What the task requires |
The answer should consist of each line below that contains the word "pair".

Recorded data:
★ ★ ★ ★

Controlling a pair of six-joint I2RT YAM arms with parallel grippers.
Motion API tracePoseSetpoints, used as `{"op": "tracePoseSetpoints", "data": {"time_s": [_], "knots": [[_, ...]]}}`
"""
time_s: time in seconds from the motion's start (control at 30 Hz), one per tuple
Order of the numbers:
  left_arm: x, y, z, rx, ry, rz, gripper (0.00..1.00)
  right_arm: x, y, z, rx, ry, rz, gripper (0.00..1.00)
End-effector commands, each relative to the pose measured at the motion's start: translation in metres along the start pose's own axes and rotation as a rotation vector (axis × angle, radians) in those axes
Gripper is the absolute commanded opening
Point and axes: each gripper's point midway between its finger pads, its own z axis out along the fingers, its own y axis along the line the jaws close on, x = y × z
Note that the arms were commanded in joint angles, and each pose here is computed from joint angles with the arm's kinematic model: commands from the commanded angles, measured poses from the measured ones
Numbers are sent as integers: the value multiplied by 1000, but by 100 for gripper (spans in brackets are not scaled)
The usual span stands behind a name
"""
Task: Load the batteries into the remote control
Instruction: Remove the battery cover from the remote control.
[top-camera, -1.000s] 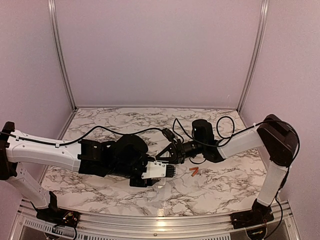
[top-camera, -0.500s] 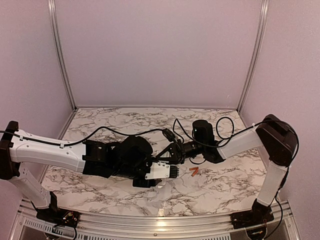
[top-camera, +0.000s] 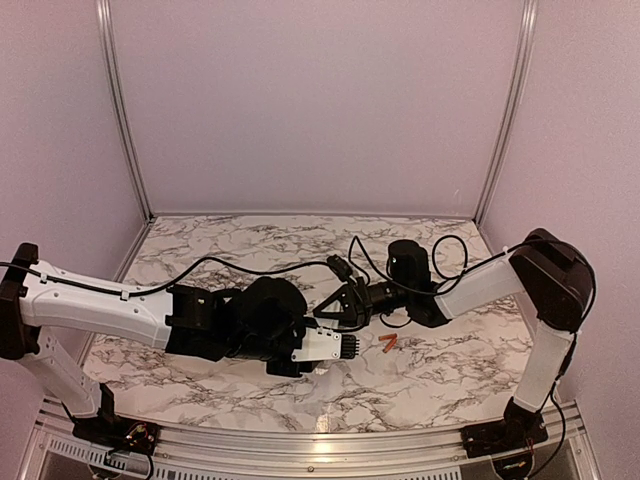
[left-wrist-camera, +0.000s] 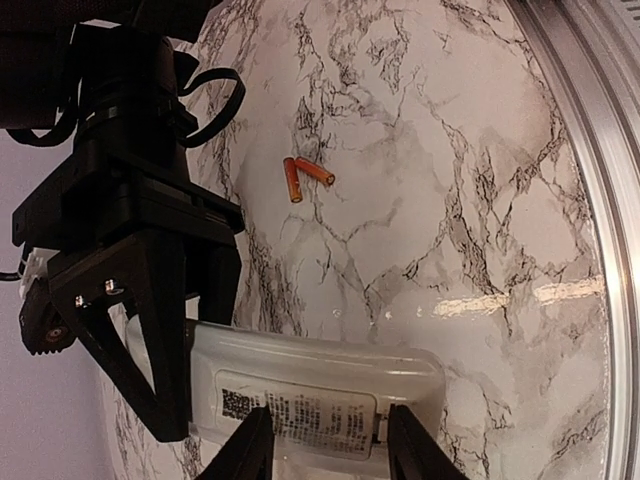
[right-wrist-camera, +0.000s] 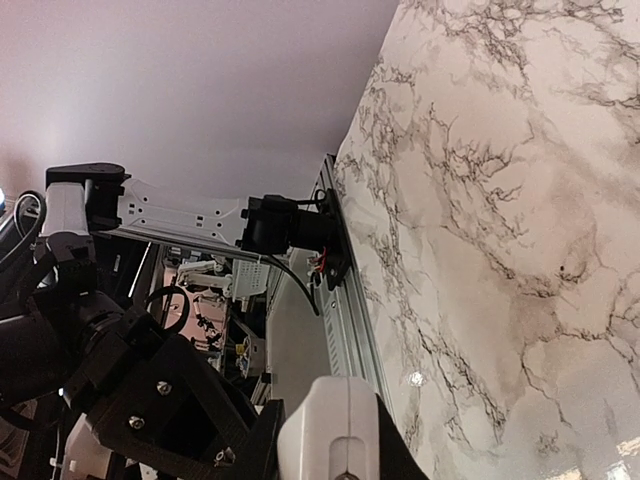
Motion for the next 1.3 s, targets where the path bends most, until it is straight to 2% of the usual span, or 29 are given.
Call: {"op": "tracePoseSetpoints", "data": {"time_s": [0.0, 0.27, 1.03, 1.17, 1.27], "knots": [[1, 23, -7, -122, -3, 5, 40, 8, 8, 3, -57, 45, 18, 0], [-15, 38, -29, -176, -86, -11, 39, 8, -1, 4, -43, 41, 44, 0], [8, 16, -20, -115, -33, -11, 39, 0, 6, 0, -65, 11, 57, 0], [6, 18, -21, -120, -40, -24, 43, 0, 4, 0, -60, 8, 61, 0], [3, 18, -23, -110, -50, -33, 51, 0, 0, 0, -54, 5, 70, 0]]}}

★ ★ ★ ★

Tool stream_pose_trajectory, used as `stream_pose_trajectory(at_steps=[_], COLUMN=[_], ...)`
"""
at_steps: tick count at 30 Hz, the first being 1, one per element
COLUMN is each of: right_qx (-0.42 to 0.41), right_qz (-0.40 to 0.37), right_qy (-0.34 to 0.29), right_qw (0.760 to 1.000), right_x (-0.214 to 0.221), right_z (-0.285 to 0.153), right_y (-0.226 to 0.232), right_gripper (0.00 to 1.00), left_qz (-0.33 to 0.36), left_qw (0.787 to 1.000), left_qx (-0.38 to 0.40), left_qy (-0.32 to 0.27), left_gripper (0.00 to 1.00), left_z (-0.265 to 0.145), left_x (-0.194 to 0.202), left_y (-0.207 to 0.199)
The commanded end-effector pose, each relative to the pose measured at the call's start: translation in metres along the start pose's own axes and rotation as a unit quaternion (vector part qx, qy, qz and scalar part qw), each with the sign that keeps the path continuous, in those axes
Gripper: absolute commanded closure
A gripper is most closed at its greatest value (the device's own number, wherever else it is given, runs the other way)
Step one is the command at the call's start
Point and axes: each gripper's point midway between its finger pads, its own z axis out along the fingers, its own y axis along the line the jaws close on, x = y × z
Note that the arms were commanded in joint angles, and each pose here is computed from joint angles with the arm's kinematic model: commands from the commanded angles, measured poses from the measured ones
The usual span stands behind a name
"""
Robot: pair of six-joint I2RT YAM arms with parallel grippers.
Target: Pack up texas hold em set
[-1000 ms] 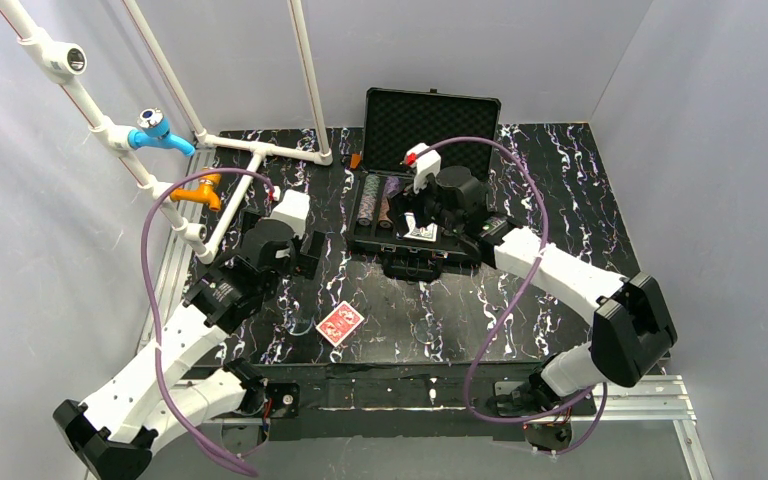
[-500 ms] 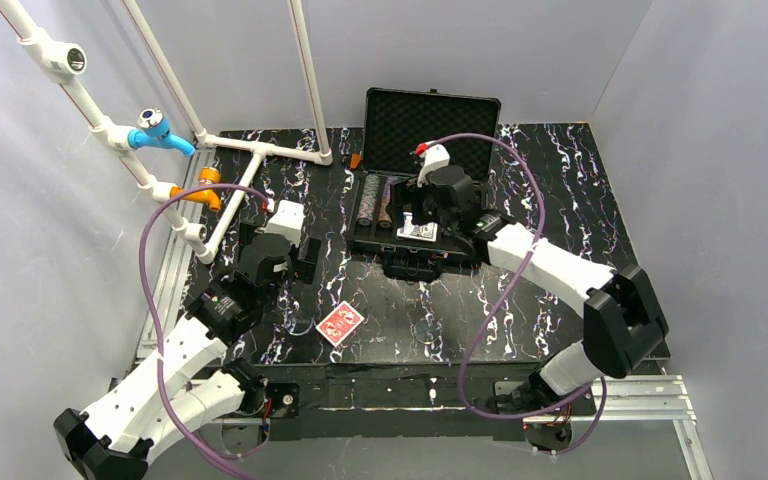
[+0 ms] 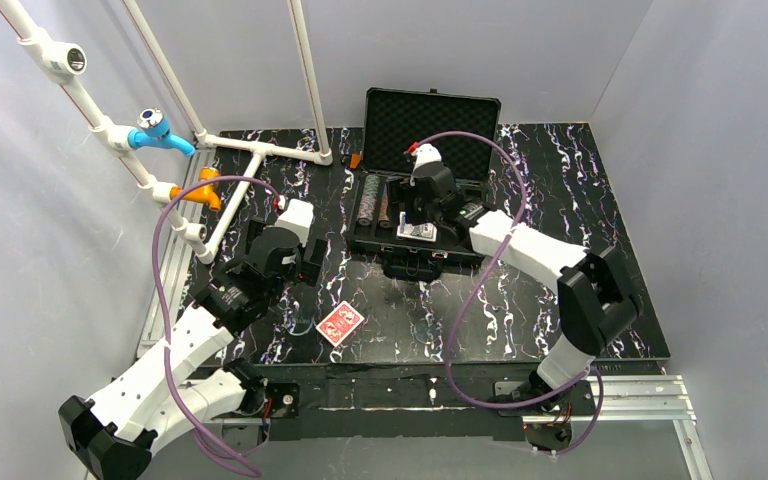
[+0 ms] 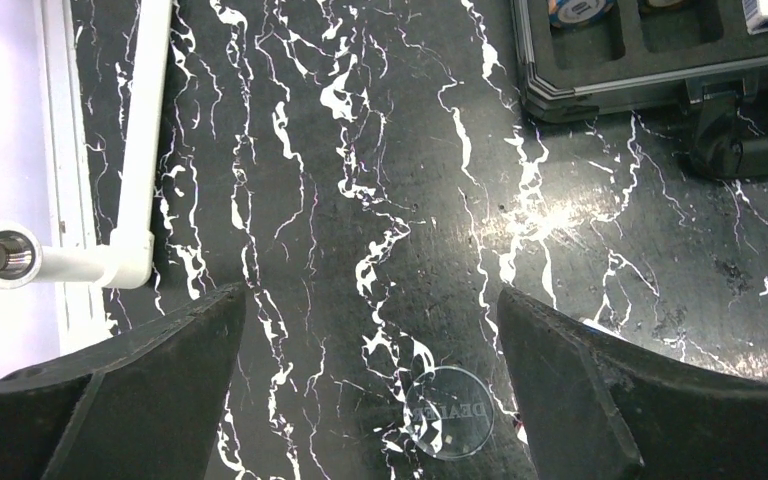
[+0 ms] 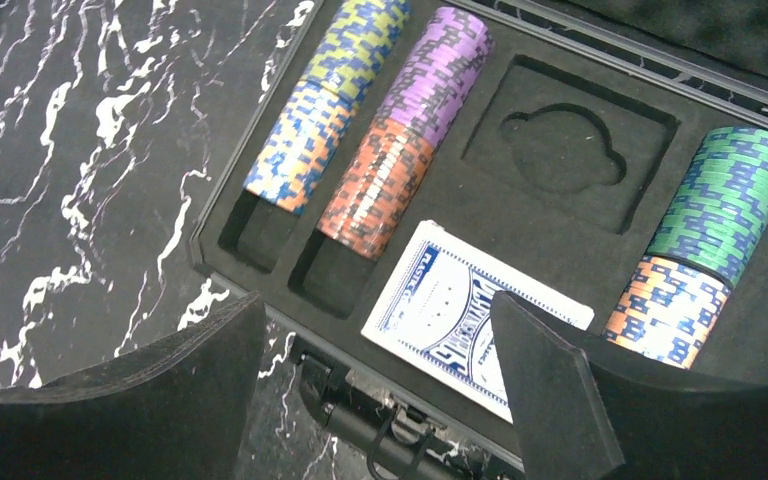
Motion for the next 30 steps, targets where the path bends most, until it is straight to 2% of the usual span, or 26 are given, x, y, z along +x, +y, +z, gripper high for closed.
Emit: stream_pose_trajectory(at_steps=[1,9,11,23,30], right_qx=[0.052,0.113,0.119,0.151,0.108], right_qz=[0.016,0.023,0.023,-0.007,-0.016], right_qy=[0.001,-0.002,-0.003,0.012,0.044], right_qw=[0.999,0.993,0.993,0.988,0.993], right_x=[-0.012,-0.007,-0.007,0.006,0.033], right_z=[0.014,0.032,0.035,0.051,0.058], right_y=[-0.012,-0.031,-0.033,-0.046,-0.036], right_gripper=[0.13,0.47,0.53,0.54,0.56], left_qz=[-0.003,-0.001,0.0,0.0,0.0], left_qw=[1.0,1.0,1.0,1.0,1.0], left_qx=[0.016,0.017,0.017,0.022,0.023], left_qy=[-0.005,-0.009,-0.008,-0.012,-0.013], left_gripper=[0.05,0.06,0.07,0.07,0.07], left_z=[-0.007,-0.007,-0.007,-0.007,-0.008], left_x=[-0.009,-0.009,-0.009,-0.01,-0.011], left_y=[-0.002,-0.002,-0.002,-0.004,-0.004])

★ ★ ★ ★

Result for this exercise |
Controlling a pair of six-joint I2RT YAM arms with parallel grippers.
Robot: pair of six-joint I2RT YAM arms with parallel grippers.

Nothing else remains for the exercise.